Once the preprocessing is done, the actual search begins:

1. Align the pattern with the beginning of the text.
2. Compare the pattern with the text from right to left.
3. If all characters of the pattern match, a valid occurrence is found.

3. Shifting the Pattern:

When a mismatch occurs

• If the character is not in the pattern: Shift the pattern such that the mismatched character in the text aligns with the rightmost occurrence of it in the pattern.
• If the character is not in the pattern: shift the entire pattern past the character.

3. Repeat Comparison

After shifting the pattern according to the above rules, repeat the comparison process:

1. Continue comparing the pattern with the text from right to left.
2. Apply the shifting rules whenever a mismatch is encountered.
3. Continue this process until the end of the text is reached or all occurrences of the pattern are found.

4. Termination

The algorithm terminates when either

• The pattern has been shifted past the end of the text, indicating no more matches are possible.
• All occurrences of the pattern has have been found.

Pseudo code for Boyer–Moore Pattern Matching algorithm

Boolean BoyerMoore( T: text, P: pattern)
n: length of T,      i: index of T
m: length of P,      j: index of P
bctable[ch] is an array, for ch = 0 to 127 (ASCIl values)
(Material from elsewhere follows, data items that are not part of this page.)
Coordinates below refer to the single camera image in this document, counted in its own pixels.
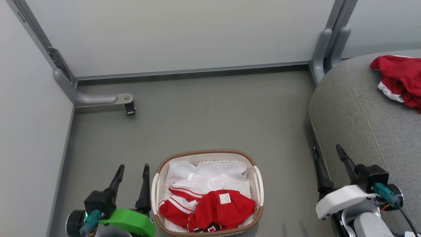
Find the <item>white partition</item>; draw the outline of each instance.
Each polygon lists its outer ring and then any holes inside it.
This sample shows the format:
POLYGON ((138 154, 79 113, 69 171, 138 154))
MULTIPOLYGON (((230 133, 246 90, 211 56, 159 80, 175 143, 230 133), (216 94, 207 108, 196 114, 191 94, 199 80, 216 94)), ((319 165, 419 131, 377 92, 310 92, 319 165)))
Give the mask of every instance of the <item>white partition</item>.
POLYGON ((342 58, 421 48, 420 0, 359 0, 342 58))
POLYGON ((78 79, 311 60, 334 0, 27 0, 78 79))
POLYGON ((0 235, 45 237, 73 104, 4 0, 0 32, 0 235))

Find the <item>gray floor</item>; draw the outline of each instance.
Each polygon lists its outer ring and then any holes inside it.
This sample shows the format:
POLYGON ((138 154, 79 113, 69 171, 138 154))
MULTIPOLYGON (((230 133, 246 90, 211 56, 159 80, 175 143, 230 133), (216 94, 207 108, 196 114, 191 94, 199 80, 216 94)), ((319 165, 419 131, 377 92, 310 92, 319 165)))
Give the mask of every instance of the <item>gray floor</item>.
MULTIPOLYGON (((170 155, 229 148, 255 159, 265 187, 259 225, 240 236, 334 236, 317 219, 316 177, 307 106, 314 82, 307 68, 153 77, 125 83, 79 86, 91 93, 132 93, 137 114, 122 105, 78 109, 64 162, 51 237, 92 190, 106 188, 125 164, 119 208, 133 208, 141 173, 154 173, 170 155)), ((166 236, 159 231, 157 236, 166 236)))

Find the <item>gray ottoman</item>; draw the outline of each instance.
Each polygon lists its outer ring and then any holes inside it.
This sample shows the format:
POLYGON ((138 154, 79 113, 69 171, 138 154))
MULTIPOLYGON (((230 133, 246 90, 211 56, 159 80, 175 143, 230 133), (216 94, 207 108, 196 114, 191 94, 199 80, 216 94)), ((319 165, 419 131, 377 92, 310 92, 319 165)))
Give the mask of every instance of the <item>gray ottoman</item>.
MULTIPOLYGON (((420 57, 421 50, 371 54, 346 60, 330 70, 316 88, 309 115, 329 175, 336 187, 349 185, 335 144, 356 164, 378 164, 404 194, 404 211, 421 231, 421 114, 377 89, 381 73, 369 68, 378 56, 420 57)), ((410 231, 399 211, 382 212, 387 226, 410 231)))

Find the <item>basket handle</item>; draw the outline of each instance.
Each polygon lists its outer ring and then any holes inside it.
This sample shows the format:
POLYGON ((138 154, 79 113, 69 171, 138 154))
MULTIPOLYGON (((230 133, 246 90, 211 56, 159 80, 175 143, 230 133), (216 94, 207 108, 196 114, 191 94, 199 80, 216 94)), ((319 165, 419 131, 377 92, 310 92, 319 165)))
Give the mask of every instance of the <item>basket handle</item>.
POLYGON ((151 204, 152 204, 152 212, 154 215, 158 214, 157 210, 157 203, 159 198, 159 173, 156 173, 154 176, 154 180, 152 181, 152 190, 151 190, 151 204))
POLYGON ((263 189, 263 179, 262 175, 260 174, 260 170, 257 166, 254 166, 254 178, 256 181, 256 187, 257 187, 257 200, 260 204, 260 206, 263 206, 264 202, 264 189, 263 189))

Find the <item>basket rim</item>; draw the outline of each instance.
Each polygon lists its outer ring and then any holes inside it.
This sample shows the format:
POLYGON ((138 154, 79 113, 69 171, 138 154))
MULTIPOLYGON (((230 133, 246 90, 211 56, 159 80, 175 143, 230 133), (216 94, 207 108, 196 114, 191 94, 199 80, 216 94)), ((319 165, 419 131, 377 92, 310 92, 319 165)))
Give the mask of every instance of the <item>basket rim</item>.
MULTIPOLYGON (((169 161, 175 159, 175 158, 179 158, 179 157, 183 157, 183 156, 192 156, 192 155, 200 155, 200 154, 217 154, 217 153, 231 153, 231 154, 238 154, 241 155, 243 157, 245 157, 247 160, 250 161, 250 163, 253 166, 256 166, 255 161, 246 153, 242 152, 242 151, 238 151, 238 150, 228 150, 228 149, 216 149, 216 150, 200 150, 200 151, 189 151, 189 152, 183 152, 183 153, 179 153, 179 154, 175 154, 172 155, 170 157, 168 157, 167 159, 165 159, 159 166, 157 169, 157 173, 161 173, 162 168, 164 167, 164 165, 166 165, 169 161)), ((258 204, 256 203, 256 208, 258 208, 258 213, 256 215, 256 218, 253 220, 252 223, 240 227, 240 228, 235 228, 235 229, 228 229, 228 230, 221 230, 221 231, 215 231, 215 232, 201 232, 201 233, 194 233, 194 232, 174 232, 174 231, 170 231, 167 228, 165 228, 165 226, 161 223, 161 221, 159 220, 159 216, 156 214, 155 216, 155 223, 158 225, 158 227, 166 234, 169 235, 173 235, 173 236, 189 236, 189 237, 193 237, 193 236, 219 236, 219 235, 225 235, 225 234, 234 234, 234 233, 238 233, 238 232, 243 232, 246 230, 251 229, 253 226, 255 226, 262 214, 263 214, 263 206, 258 206, 258 204)))

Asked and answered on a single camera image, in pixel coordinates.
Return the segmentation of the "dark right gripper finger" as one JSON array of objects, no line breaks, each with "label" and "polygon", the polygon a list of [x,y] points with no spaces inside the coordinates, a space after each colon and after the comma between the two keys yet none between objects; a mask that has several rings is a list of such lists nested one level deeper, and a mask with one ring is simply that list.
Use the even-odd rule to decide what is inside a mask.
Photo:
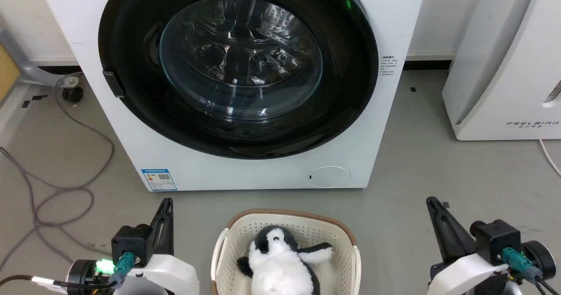
[{"label": "dark right gripper finger", "polygon": [[428,197],[426,205],[443,263],[452,263],[461,257],[455,232],[456,220],[437,197]]},{"label": "dark right gripper finger", "polygon": [[461,257],[474,254],[476,252],[475,239],[468,233],[468,231],[455,219],[456,228],[455,234],[457,235],[457,243],[461,247]]}]

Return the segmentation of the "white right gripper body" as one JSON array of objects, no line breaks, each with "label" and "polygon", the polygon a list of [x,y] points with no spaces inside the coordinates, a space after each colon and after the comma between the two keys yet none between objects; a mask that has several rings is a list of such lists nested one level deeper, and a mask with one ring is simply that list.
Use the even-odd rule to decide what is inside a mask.
[{"label": "white right gripper body", "polygon": [[507,267],[507,264],[493,266],[477,254],[465,256],[438,273],[431,281],[427,293],[429,295],[462,295],[494,275],[495,272],[502,273]]}]

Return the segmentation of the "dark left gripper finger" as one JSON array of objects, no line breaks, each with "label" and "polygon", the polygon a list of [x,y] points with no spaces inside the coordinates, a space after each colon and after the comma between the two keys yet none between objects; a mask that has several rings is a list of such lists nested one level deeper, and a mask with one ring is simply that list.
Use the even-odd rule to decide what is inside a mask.
[{"label": "dark left gripper finger", "polygon": [[163,206],[162,253],[174,255],[174,202],[166,198]]},{"label": "dark left gripper finger", "polygon": [[154,254],[163,254],[162,253],[162,224],[163,224],[163,206],[164,206],[165,199],[163,199],[158,207],[150,227],[153,229],[153,253]]}]

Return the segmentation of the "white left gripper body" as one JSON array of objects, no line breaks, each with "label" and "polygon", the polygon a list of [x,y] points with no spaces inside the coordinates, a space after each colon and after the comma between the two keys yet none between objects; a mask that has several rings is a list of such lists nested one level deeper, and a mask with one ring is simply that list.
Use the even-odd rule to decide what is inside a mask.
[{"label": "white left gripper body", "polygon": [[172,255],[153,255],[146,267],[133,268],[116,295],[199,295],[195,268]]}]

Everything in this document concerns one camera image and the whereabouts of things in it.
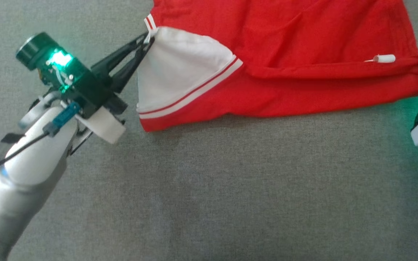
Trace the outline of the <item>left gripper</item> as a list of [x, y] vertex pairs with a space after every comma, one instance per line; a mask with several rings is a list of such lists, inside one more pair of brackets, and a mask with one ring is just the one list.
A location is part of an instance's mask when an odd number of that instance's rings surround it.
[[[16, 58], [28, 70], [37, 70], [42, 82], [59, 93], [64, 103], [78, 103], [78, 121], [96, 136], [115, 144], [126, 130], [117, 115], [128, 107], [117, 94], [126, 87], [153, 45], [155, 37], [147, 37], [148, 33], [139, 35], [91, 69], [45, 32], [28, 38], [17, 50]], [[109, 76], [130, 54], [133, 58], [112, 76], [110, 89], [99, 77]]]

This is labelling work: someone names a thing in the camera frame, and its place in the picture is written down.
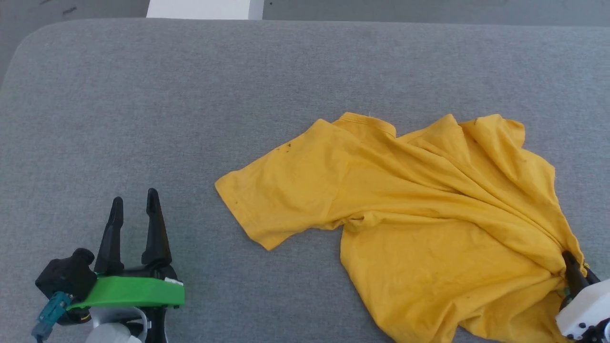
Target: gray fabric surface
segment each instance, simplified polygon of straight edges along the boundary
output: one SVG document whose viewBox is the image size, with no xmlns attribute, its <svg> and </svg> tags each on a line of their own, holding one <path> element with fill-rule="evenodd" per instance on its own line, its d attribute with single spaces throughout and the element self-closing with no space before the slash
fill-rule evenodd
<svg viewBox="0 0 610 343">
<path fill-rule="evenodd" d="M 156 187 L 187 306 L 171 342 L 387 342 L 339 262 L 340 230 L 266 252 L 214 181 L 344 111 L 399 134 L 446 113 L 524 122 L 562 208 L 610 277 L 610 29 L 268 21 L 91 20 L 18 48 L 0 90 L 1 342 L 29 342 L 34 279 L 97 252 L 125 201 L 123 261 L 146 242 Z M 49 342 L 84 342 L 89 325 Z M 456 342 L 482 341 L 459 330 Z"/>
</svg>

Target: teal connector
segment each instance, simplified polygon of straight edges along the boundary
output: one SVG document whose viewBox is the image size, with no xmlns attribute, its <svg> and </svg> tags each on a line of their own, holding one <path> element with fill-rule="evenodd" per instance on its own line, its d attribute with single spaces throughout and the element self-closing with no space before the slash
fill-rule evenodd
<svg viewBox="0 0 610 343">
<path fill-rule="evenodd" d="M 38 343 L 46 341 L 53 331 L 53 325 L 66 313 L 66 308 L 72 303 L 70 296 L 64 292 L 53 294 L 49 302 L 38 315 L 38 323 L 32 329 L 32 336 Z"/>
</svg>

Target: shirt sleeve
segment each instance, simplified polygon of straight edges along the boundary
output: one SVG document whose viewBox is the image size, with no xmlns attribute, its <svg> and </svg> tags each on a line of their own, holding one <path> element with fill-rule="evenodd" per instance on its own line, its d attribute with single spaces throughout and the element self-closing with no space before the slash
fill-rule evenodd
<svg viewBox="0 0 610 343">
<path fill-rule="evenodd" d="M 310 227 L 340 225 L 329 210 L 354 144 L 348 131 L 318 120 L 299 137 L 224 175 L 216 189 L 248 236 L 271 250 Z"/>
</svg>

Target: yellow t-shirt
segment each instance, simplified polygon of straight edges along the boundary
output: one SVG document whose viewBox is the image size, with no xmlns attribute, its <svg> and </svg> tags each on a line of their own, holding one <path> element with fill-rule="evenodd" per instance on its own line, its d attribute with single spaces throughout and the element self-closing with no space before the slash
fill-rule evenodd
<svg viewBox="0 0 610 343">
<path fill-rule="evenodd" d="M 564 342 L 555 323 L 561 253 L 582 264 L 554 168 L 522 148 L 521 123 L 447 115 L 396 137 L 346 113 L 216 182 L 250 238 L 271 250 L 343 225 L 341 262 L 397 342 Z"/>
</svg>

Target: green plastic part
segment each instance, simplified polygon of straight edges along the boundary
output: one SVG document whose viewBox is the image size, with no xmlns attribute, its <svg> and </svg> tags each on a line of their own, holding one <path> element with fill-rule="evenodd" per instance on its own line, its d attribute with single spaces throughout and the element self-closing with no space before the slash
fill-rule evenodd
<svg viewBox="0 0 610 343">
<path fill-rule="evenodd" d="M 68 307 L 182 306 L 184 286 L 154 278 L 107 276 L 98 278 L 85 301 Z"/>
</svg>

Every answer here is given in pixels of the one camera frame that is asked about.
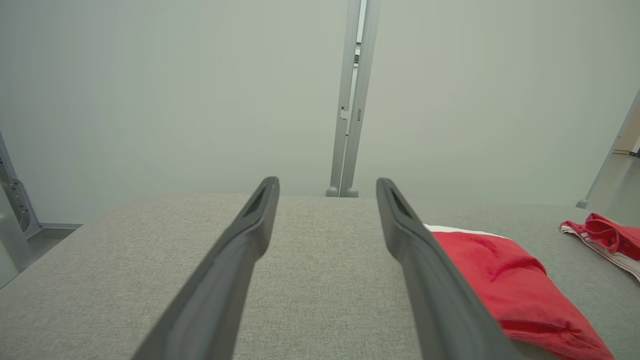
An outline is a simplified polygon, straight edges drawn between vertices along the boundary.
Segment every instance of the red towel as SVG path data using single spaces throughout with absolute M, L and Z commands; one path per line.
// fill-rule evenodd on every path
M 589 320 L 518 244 L 481 231 L 426 227 L 510 338 L 562 359 L 613 360 Z
M 560 231 L 578 236 L 592 250 L 640 281 L 640 229 L 592 213 L 582 224 L 565 221 Z
M 562 225 L 568 225 L 580 234 L 589 234 L 592 242 L 610 254 L 621 252 L 633 260 L 640 260 L 640 229 L 618 225 L 596 213 L 589 214 L 584 225 L 571 221 L 565 221 Z

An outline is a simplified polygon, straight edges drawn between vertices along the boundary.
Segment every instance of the white backdrop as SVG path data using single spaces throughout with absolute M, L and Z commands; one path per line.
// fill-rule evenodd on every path
M 640 88 L 635 0 L 382 4 L 354 187 L 574 206 Z
M 0 4 L 0 131 L 41 222 L 329 186 L 342 0 Z

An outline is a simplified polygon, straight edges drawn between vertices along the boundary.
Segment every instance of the vertical metal post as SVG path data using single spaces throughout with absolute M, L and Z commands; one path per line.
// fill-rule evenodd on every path
M 340 184 L 341 197 L 358 197 L 358 190 L 353 188 L 353 176 L 358 157 L 358 144 L 360 143 L 360 131 L 365 115 L 367 91 L 369 90 L 369 76 L 371 75 L 371 63 L 378 34 L 378 19 L 382 0 L 368 0 L 362 30 L 362 47 L 358 60 L 358 75 L 356 77 L 356 90 L 353 95 L 353 108 L 351 109 L 351 123 L 349 125 L 349 138 L 347 152 L 344 157 L 344 169 Z
M 360 19 L 361 0 L 349 0 L 347 9 L 347 28 L 344 35 L 344 52 L 342 54 L 342 75 L 340 78 L 340 95 L 338 98 L 338 112 L 335 121 L 335 138 L 333 141 L 333 163 L 331 167 L 331 181 L 326 196 L 337 197 L 340 190 L 340 175 L 342 174 L 342 160 L 344 142 L 346 141 L 347 119 L 342 118 L 342 112 L 349 110 L 351 96 L 351 80 L 353 78 L 353 59 L 356 53 L 358 37 L 358 20 Z
M 629 112 L 627 113 L 627 117 L 625 118 L 625 121 L 622 123 L 622 127 L 620 128 L 620 131 L 618 131 L 618 135 L 616 136 L 615 140 L 613 140 L 613 144 L 611 144 L 611 149 L 609 149 L 609 153 L 607 154 L 607 157 L 604 159 L 604 162 L 602 163 L 602 166 L 600 167 L 600 170 L 598 171 L 596 178 L 593 180 L 593 184 L 591 184 L 591 188 L 589 188 L 589 191 L 587 195 L 584 197 L 584 199 L 581 199 L 580 201 L 578 201 L 578 204 L 576 204 L 576 208 L 580 208 L 580 209 L 587 208 L 589 197 L 591 196 L 591 193 L 593 192 L 593 188 L 596 186 L 598 179 L 600 178 L 600 176 L 602 176 L 602 170 L 607 165 L 607 163 L 611 159 L 611 156 L 613 155 L 613 150 L 616 147 L 616 142 L 618 142 L 618 139 L 620 138 L 620 136 L 627 129 L 629 120 L 631 119 L 632 116 L 634 116 L 634 113 L 636 112 L 636 108 L 638 106 L 640 106 L 640 90 L 638 90 L 638 92 L 636 93 L 636 98 L 634 99 L 634 102 L 631 104 L 631 109 L 629 109 Z
M 40 224 L 33 212 L 24 185 L 18 180 L 18 175 L 9 158 L 9 151 L 4 144 L 2 133 L 0 133 L 0 184 L 13 207 L 15 217 L 20 224 L 22 232 L 24 232 L 25 238 L 37 233 L 40 230 Z
M 18 272 L 22 272 L 33 262 L 29 244 L 27 244 L 18 220 L 13 215 L 9 199 L 3 193 L 0 193 L 0 247 L 2 247 L 0 252 L 5 253 L 6 250 Z M 3 269 L 10 268 L 7 264 L 0 266 Z

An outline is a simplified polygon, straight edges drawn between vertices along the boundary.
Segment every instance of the metal frame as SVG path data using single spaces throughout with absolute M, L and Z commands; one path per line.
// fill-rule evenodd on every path
M 13 215 L 13 207 L 0 193 L 0 247 L 4 246 L 18 273 L 33 263 L 33 255 L 24 233 Z
M 620 131 L 618 131 L 618 134 L 616 135 L 616 138 L 613 140 L 613 143 L 611 144 L 611 149 L 609 149 L 609 153 L 607 154 L 607 157 L 604 159 L 604 162 L 602 163 L 602 166 L 600 167 L 600 170 L 598 171 L 598 174 L 596 175 L 596 178 L 593 180 L 593 184 L 591 184 L 591 188 L 589 188 L 589 191 L 588 191 L 587 195 L 584 197 L 584 199 L 581 199 L 580 201 L 578 201 L 578 203 L 575 205 L 576 208 L 580 208 L 580 209 L 586 209 L 587 208 L 587 205 L 588 205 L 588 202 L 589 202 L 589 197 L 591 196 L 591 193 L 593 192 L 593 189 L 595 188 L 596 183 L 598 182 L 598 180 L 602 176 L 602 170 L 604 169 L 606 164 L 611 159 L 611 156 L 613 155 L 613 150 L 615 150 L 616 142 L 618 142 L 618 138 L 620 136 L 622 136 L 622 134 L 627 129 L 627 126 L 629 124 L 629 120 L 631 120 L 631 117 L 636 112 L 636 108 L 638 106 L 640 106 L 640 90 L 638 90 L 638 92 L 636 93 L 636 98 L 634 99 L 634 102 L 631 104 L 631 108 L 629 109 L 629 112 L 627 113 L 627 117 L 625 117 L 625 121 L 622 123 L 622 127 L 620 128 Z
M 342 75 L 340 77 L 340 95 L 338 98 L 338 114 L 335 121 L 335 139 L 333 142 L 333 163 L 331 167 L 331 181 L 326 196 L 337 197 L 342 175 L 342 161 L 344 159 L 344 142 L 346 141 L 347 119 L 342 116 L 343 111 L 349 110 L 351 97 L 351 82 L 353 79 L 353 59 L 356 53 L 358 38 L 358 21 L 360 19 L 361 0 L 349 0 L 347 10 L 347 28 L 344 35 L 344 51 L 342 54 Z
M 24 185 L 22 184 L 22 181 L 19 180 L 18 174 L 15 172 L 15 168 L 11 163 L 9 150 L 6 148 L 2 133 L 0 133 L 0 159 L 2 160 L 1 165 L 4 165 L 4 169 L 9 176 L 8 186 L 11 187 L 6 189 L 7 196 L 12 198 L 9 199 L 9 202 L 14 206 L 20 206 L 23 214 L 26 213 L 29 217 L 29 225 L 26 229 L 23 229 L 25 238 L 29 238 L 40 231 L 40 224 L 38 223 L 36 213 L 33 211 L 33 206 L 31 206 L 31 201 L 27 196 L 27 191 L 24 189 Z
M 358 75 L 356 77 L 356 90 L 353 95 L 351 123 L 349 124 L 349 138 L 347 140 L 347 151 L 344 157 L 342 181 L 339 188 L 341 197 L 358 197 L 358 190 L 353 187 L 353 176 L 358 157 L 358 145 L 360 143 L 362 122 L 364 121 L 367 92 L 369 91 L 369 77 L 376 46 L 381 5 L 382 0 L 367 1 L 364 28 L 362 30 L 362 47 L 360 48 L 360 59 L 358 61 Z
M 69 230 L 75 230 L 75 229 L 80 229 L 80 227 L 82 226 L 82 224 L 62 224 L 62 223 L 58 223 L 58 222 L 41 222 L 40 223 L 40 230 L 42 229 L 69 229 Z

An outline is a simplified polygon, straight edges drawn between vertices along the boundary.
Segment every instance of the gray wall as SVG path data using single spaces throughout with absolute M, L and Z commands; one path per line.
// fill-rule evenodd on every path
M 329 186 L 347 2 L 0 4 L 0 131 L 41 222 Z
M 574 206 L 640 88 L 638 34 L 636 0 L 385 1 L 354 186 Z
1. Initialize all elements of array bctable to m.
2. Set bctable[Pj] = m-j-1, for j= 0 to m-1.
3. Initialize i = m-1
4. Repeat steps 5 to 8, while(i < n) 
5. j := m-1
6. Repeat steps (a) and (b), while (j ≥ 0 and Pj = Ti)
    (a) decrement i
    (b) decrement j
7. if (j = -1) return true     //pattern matching successful
8. i := i+ max(bctable[Ti], m-j)
9. return false              //at the end, if pattern matching fails, return false

Brute-force v/s Boyer-Moore pattern matching algorithms

The Brute-force algorithm compares every character in the text T to locate a pattern P as a substring. In contrast, the Boyer-Moore (BM) pattern matching algorithm can avoid comparisons between P and a significant portion of the characters in T. While the brute-force algorithm works with any alphabet, the BM algorithm assumes a fixed, finite alphabet. The BM algorithm performs fastest when the alphabet is moderately sized and the pattern is long. Thus, BM is ideal for searching words in documents. This simplified BM algorithm matches P to T by comparing right-to-left instead of left-to-right. Upon a mismatch, it shifts P right and restarts matching from P's end. This right-shift skips over T characters not involved in the comparisons. In this way, BM gains speed by skipping comparisons.